Retype the listing that follows, word for word.

*** Opening of PROVIDED DATA ***

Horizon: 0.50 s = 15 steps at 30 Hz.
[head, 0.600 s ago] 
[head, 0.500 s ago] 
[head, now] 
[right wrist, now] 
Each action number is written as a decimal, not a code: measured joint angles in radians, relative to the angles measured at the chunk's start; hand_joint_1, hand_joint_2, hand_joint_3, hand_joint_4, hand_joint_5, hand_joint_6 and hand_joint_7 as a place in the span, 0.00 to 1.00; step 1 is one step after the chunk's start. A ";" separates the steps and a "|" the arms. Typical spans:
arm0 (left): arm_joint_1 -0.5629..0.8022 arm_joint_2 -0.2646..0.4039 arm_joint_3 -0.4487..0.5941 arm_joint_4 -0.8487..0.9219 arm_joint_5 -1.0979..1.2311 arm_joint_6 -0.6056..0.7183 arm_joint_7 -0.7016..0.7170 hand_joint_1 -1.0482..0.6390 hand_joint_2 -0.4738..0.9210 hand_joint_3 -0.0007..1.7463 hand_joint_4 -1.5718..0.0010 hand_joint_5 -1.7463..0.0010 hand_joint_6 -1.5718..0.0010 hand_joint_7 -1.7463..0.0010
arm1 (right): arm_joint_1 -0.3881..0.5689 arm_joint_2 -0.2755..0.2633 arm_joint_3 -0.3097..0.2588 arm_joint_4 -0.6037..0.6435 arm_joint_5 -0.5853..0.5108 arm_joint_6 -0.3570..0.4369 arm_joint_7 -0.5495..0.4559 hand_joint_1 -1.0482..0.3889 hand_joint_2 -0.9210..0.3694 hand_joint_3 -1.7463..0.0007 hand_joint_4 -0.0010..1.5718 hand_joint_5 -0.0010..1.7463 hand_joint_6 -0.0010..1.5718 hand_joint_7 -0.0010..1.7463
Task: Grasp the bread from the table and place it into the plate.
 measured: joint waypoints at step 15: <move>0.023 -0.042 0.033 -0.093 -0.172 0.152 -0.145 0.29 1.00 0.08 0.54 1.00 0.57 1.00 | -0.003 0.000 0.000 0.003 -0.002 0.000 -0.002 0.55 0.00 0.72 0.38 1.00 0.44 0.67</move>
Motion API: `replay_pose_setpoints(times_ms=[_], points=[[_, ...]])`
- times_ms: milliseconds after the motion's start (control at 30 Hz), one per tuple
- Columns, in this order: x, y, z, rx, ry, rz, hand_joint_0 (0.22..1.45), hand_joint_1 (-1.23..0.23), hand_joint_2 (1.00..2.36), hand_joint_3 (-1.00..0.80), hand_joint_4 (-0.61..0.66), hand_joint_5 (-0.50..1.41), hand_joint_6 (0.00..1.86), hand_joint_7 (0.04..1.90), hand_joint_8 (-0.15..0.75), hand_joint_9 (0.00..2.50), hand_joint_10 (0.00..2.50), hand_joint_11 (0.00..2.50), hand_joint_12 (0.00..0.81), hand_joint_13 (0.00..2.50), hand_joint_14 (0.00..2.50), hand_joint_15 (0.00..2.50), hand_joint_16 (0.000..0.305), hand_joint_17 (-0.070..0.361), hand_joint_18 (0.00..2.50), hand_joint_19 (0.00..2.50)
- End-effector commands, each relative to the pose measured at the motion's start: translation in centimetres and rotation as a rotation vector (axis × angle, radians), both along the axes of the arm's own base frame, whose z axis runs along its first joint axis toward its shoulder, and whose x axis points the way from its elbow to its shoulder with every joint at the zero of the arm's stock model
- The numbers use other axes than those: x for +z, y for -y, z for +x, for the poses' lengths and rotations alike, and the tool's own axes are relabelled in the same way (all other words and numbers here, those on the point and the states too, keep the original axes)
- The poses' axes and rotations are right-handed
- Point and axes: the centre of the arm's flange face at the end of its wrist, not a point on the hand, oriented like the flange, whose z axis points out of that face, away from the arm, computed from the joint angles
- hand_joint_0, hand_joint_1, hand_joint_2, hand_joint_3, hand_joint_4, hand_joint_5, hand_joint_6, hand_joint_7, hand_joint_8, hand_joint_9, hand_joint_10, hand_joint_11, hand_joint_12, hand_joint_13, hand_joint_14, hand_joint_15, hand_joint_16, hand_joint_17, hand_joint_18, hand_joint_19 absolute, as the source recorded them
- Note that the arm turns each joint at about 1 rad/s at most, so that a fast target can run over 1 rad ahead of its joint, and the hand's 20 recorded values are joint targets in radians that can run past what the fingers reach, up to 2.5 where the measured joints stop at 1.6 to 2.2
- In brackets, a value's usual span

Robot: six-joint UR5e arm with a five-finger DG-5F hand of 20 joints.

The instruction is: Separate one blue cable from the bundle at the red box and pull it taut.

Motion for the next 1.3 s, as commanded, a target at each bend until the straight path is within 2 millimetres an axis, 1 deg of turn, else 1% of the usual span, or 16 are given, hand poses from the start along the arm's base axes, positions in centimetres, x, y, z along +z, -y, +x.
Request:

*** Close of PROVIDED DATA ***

> [ANSWER TO THE EXERCISE]:
Horizon: 0.50 s = 15 steps at 30 Hz.
[head, 0.600 s ago] 
[head, 0.500 s ago] 
[head, now] 
[right wrist, now] 
Each action number is written as a decimal, not a code: measured joint angles in radians, relative to the angles measured at the chunk's start; hand_joint_1, hand_joint_2, hand_joint_3, hand_joint_4, hand_joint_5, hand_joint_6 and hand_joint_7 as a place in the span, 0.00 to 1.00; step 1 is one step after the chunk's start. A ";" separates the steps and a "|" the arms. Typical spans:
arm0 (left): arm_joint_1 -0.5629..0.8022 arm_joint_2 -0.2646..0.4039 arm_joint_3 -0.4487..0.5941 arm_joint_4 -0.8487..0.9219 arm_joint_5 -1.0979..1.2311 arm_joint_6 -0.6056..0.7183 arm_joint_7 -0.7016..0.7170 hand_joint_1 -1.0482..0.6390 hand_joint_2 -0.4738..0.9210 hand_joint_3 -0.0007..1.7463 hand_joint_4 -1.5718..0.0010 hand_joint_5 -1.7463..0.0010 hand_joint_6 -1.5718..0.0010 hand_joint_7 -1.7463..0.0010
arm1 (right): arm_joint_1 -0.3881..0.5689 arm_joint_2 -0.2755..0.2633 arm_joint_3 -0.3097..0.2588 arm_joint_4 -0.6037..0.6435 arm_joint_5 -0.5853..0.5108 arm_joint_6 -0.3570..0.4369 arm_joint_7 -0.5495..0.4559 hand_joint_1 -1.0482..0.3889 hand_joint_2 -0.9210..0.3694 hand_joint_3 -1.7463..0.0007 hand_joint_4 -0.0010..1.5718 hand_joint_5 -0.0010..1.7463 hand_joint_6 -0.0010..1.5718 hand_joint_7 -0.0010..1.7463
Task: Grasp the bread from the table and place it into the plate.
 measured: joint waypoints at step 15: <move>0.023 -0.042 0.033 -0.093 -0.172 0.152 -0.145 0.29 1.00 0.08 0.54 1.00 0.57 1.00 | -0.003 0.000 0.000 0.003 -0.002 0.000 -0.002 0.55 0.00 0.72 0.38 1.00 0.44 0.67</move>
Motion API: `replay_pose_setpoints(times_ms=[_], points=[[_, ...]])`
- times_ms: milliseconds after the motion's start (control at 30 Hz), one per tuple
- Columns, in this order: x, y, z, rx, ry, rz, hand_joint_0 (0.22..1.45), hand_joint_1 (-1.23..0.23), hand_joint_2 (1.00..2.36), hand_joint_3 (-1.00..0.80), hand_joint_4 (-0.61..0.66), hand_joint_5 (-0.50..1.41), hand_joint_6 (0.00..1.86), hand_joint_7 (0.04..1.90), hand_joint_8 (-0.15..0.75), hand_joint_9 (0.00..2.50), hand_joint_10 (0.00..2.50), hand_joint_11 (0.00..2.50), hand_joint_12 (0.00..0.81), hand_joint_13 (0.00..2.50), hand_joint_14 (0.00..2.50), hand_joint_15 (0.00..2.50), hand_joint_16 (0.000..0.305), hand_joint_17 (-0.070..0.361), hand_joint_18 (0.00..2.50), hand_joint_19 (0.00..2.50)
- End-effector commands, each relative to the pose measured at the motion's start: translation in centimetres and rotation as a rotation vector (axis × angle, radians), both along the axes of the arm's own base frame, whose z axis runs along its first joint axis toward its shoulder, and whose x axis points the way from its elbow to its shoulder with every joint at the zero of the arm's stock model
- The numbers use other axes than those: x for +z, y for -y, z for +x, for the poses' lengths and rotations alike, and the tool's own axes are relabelled in the same way (all other words and numbers here, those on the point and the states too, keep the original axes)
- The poses' axes and rotations are right-handed
- Point and axes: the centre of the arm's flange face at the end of its wrist, not a point on the hand, oriented like the flange, whose z axis points out of that face, away from the arm, computed from the joint angles
- hand_joint_0, hand_joint_1, hand_joint_2, hand_joint_3, hand_joint_4, hand_joint_5, hand_joint_6, hand_joint_7, hand_joint_8, hand_joint_9, hand_joint_10, hand_joint_11, hand_joint_12, hand_joint_13, hand_joint_14, hand_joint_15, hand_joint_16, hand_joint_17, hand_joint_18, hand_joint_19 absolute, as the source recorded them
- Note that the arm turns each joint at about 1 rad/s at most, so that a fast target can run over 1 rad ahead of its joint, and the hand's 20 recorded values are joint targets in radians that can run past what the fingers reach, up to 2.5 where the measured joints stop at 1.6 to 2.2
- In brackets, a value's usual span

Robot: six-joint UR5e arm with a five-finger DG-5F hand of 20 joints.

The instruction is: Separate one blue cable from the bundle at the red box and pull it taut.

Motion for the next 1.3 s, as commanded, a target at each bend until the straight path is within 2 millimetres an axis, 1 deg of turn, else 1% of the usual span, or 16 are given, hand poses from the start along the arm's base axes, positions in centimetres, x, y, z along +z, -y, +x.
Request:

That brings the answer to completion.